Visualisation in vivo des vésicules synaptiques Dans Drosophila larves axones segmentaire

1. Préparation des réactifs

1. Préparer la préparation du tampon de dissection en ajoutant les composés suivants: 128 mM de NaCl, 1 mM EGTA, 4 _mM de MgCl2, 2 mM de KCl, HEPES 5 mM, et 36 mM de saccharose en 1000 ml, pH à 7,2 et stériliser par filtration.

2. Préparation de la dissection

1. Cube Siligard: Le gel est coupé à environ un pouce de largeur, 1 cm de long et environ 1cm de haut. Le cube de gel est placé sur une lame de verre lors de la dissection. Cubes peuvent être utilisés plusieurs fois.
2. Pins: Pins utilisés pour la dissection doit être extra court. La partie inférieure forte de broches minutien fonctionne mieux dans la dissection.
3. Besoin d'une paire de ciseaux pointus de printemps de microdissection.
4. Besoin deux beaux pince à pointe.

3. Collecte des larves

1. Errant 3 ^e stade larvaire qui sont expression d'une protéine GFP vésicules marquées sont recueillies sur une boîte de Pétri.
2. Les larves sont lavées à l'eau déminéralisée pour se débarrasser de tous les aliments.

4. Une dissection en direct des larves

1. Une larve est transféré au cube de gel de dissection sur une lame de verre. Larve est immergé dans un tampon de dissection.
2. Larve se languissait à l'antérieur et postérieur au moyen de deux broches fines avec la face dorsale en place.
3. Avec des ciseaux de microdissection, une petite incision est faite sur la ligne médiane à proximité de l'extrémité postérieure. A partir de cette incision une coupe est faite par le biais à l'antérieur. En utilisant deux broches, la broche la cuticule couper sur les bords latéraux.
4. Ajouter une goutte de dissection tampon. Retirer délicatement le tube digestif, les intestins et corps gras avec une pince. La plupart de ces tissus normalement suinter pendant la coupe dorsale.
5. Remplacer le tampon avec un tampon de dissection douce. La larve ne doit jamais être sec et doit être constamment à disséquer tampon.
6. Les incubations utilisant des marqueurs in vivo ou Mitotracker Lysotracker sont faites à cette époque, en diluant l'un marqueur in vivo dans un tampon de dissection. Après l'incubation des marqueurs in vivo dans le lavage de la larve disséquée à plusieurs reprises (5 lavages rapides) à l'aide du tampon frais de dissection.
7. Après avoir remplacé le dernier lavage pousser les goupilles dans les syligard et immédiatement lamelle. Les larves est maintenant prêt pour l'observation.

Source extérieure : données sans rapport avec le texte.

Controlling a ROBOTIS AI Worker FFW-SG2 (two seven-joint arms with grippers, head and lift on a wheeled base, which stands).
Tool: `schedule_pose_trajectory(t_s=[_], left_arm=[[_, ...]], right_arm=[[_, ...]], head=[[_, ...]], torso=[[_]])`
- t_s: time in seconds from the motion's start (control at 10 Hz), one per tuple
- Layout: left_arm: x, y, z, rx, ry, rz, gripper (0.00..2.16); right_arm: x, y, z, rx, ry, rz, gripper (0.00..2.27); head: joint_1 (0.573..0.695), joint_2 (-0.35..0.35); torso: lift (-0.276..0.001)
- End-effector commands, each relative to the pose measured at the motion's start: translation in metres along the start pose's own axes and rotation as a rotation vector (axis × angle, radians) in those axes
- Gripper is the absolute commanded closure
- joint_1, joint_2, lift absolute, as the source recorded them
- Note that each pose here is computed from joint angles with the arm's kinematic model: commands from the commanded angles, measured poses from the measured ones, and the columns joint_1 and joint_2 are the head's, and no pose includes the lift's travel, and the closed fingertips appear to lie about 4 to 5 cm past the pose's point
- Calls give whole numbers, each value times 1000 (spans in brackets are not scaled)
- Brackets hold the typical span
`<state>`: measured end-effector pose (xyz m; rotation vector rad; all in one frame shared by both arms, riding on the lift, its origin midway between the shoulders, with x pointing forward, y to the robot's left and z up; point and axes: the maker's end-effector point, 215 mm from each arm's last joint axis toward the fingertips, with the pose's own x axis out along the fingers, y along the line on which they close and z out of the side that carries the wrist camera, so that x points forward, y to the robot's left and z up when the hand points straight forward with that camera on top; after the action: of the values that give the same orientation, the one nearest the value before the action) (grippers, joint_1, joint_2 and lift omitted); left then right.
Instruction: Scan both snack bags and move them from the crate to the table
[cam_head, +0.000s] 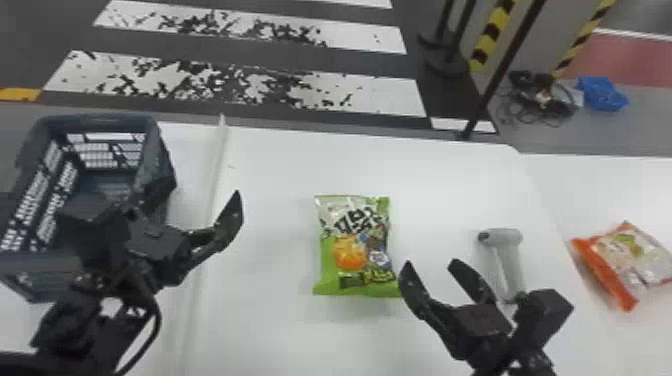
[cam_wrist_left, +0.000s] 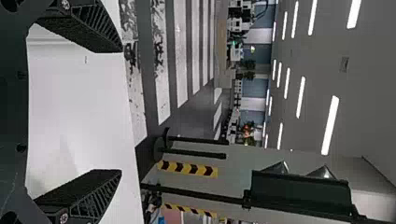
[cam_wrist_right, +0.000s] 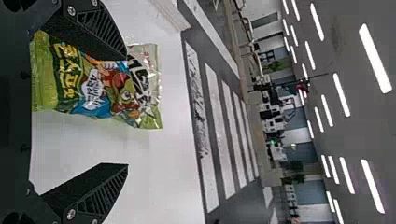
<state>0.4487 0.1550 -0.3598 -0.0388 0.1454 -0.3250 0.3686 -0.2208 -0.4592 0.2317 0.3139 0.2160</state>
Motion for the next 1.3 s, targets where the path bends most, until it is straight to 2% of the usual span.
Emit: schedule_pose_trajectory(t_s=[0.0, 0.1, 0.5, 1.0, 1.1, 1.2], left_arm=[[-14, 13, 2, -10, 4, 18, 80], [-20, 21, -1, -18, 15, 25, 83], [-28, 27, -13, -22, 40, 32, 83], [-28, 27, -19, -26, 55, 22, 83], [-27, 28, -21, -26, 59, 18, 83], [-27, 28, -21, -28, 60, 12, 83]], right_arm=[[6, -5, -30, 99, 145, 43, 120], [8, -2, -45, 177, 232, 91, 120], [17, 8, -62, 265, 383, 171, 110], [37, 19, -68, 333, 435, 232, 134], [42, 16, -70, 349, 436, 234, 259], [46, 13, -71, 354, 438, 232, 775]], head=[[695, -91], [695, -81], [695, -22], [695, 5], [695, 10], [695, 12]], torso=[[-88], [-88], [-88], [-88], [-88], [-88]])
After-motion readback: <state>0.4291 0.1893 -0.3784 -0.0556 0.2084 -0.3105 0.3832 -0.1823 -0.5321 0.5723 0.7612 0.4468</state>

5. Imagerie en temps réel des larves disséquées

1. Placez la lamelle et gel sur la platine du microscope et de l'image à l'aide d'un microscope inversé.
2. Nous utilisons un objectif 100x à des vésicules Tagged Image au sein des larves nerfs segmentaires. Expression de la GFP dans les corps cellulaires du ganglion ventral est d'abord évaluée avant que les nerfs segmentaires sont imagés. Si coloration GFP robustes est observée dans les corps cellulaires dans le ganglion ventral, les nerfs sont ensuite numérisés et utilisés pour l'évaluation.
3. En utilisant un système Dual View avec des filtres pour CFP / YFP ou DP / YFP et logiciels affichage fractionné, nous pouvons simultanément image en deux protéine marquée in vivo.

6. Les résultats représentatifs

Figure 1:. Une image représentative montrant de nombreuses vésicules axonales sur de nombreuses pistes axonale au sein d'un nerf segmentaire larvaires Notez les blobs de la GFP, ce qui représente des accumulations axonale.

Figure 2: Une image représentative montrant une seule piste axonale avec de nombreuses vésicules axonales au sein d'un nerf segmentaire larvaires.

L'imagerie in vivo du transport des vésicules synaptiques dans les nerfs des larves de drosophile segmentaire est un outil puissant pour étudier les mécanismes de transport axonal. Nous avons déjà utilisé ce protocole pour évaluer la dynamique de transport dans les nerfs des larves exprimer élargi répète polyQ à élucider comment l'expansion de répétitions affecter la dynamique des ^trois transport vésiculaire. En utilisant ce protocole la vitesse de déplacement des vésicules peut être déterminé par la conversion des flux vidéo à un kymographe. En utilisant la génétique, transport vésiculaire GFP peuvent être visualisées dans un seul axone ou dans plusieurs axones en utilisant un pilote spécifique GAL4 pour conduire l'expression de la GFP. En outre, la dynamique du transport peut également être observée chez les larves porteuses de mutations des gènes spécifiques. En outre deux vésicules taggés avec des variantes différentes GFP (CFP ou DP) peuvent être visualisées simultanément.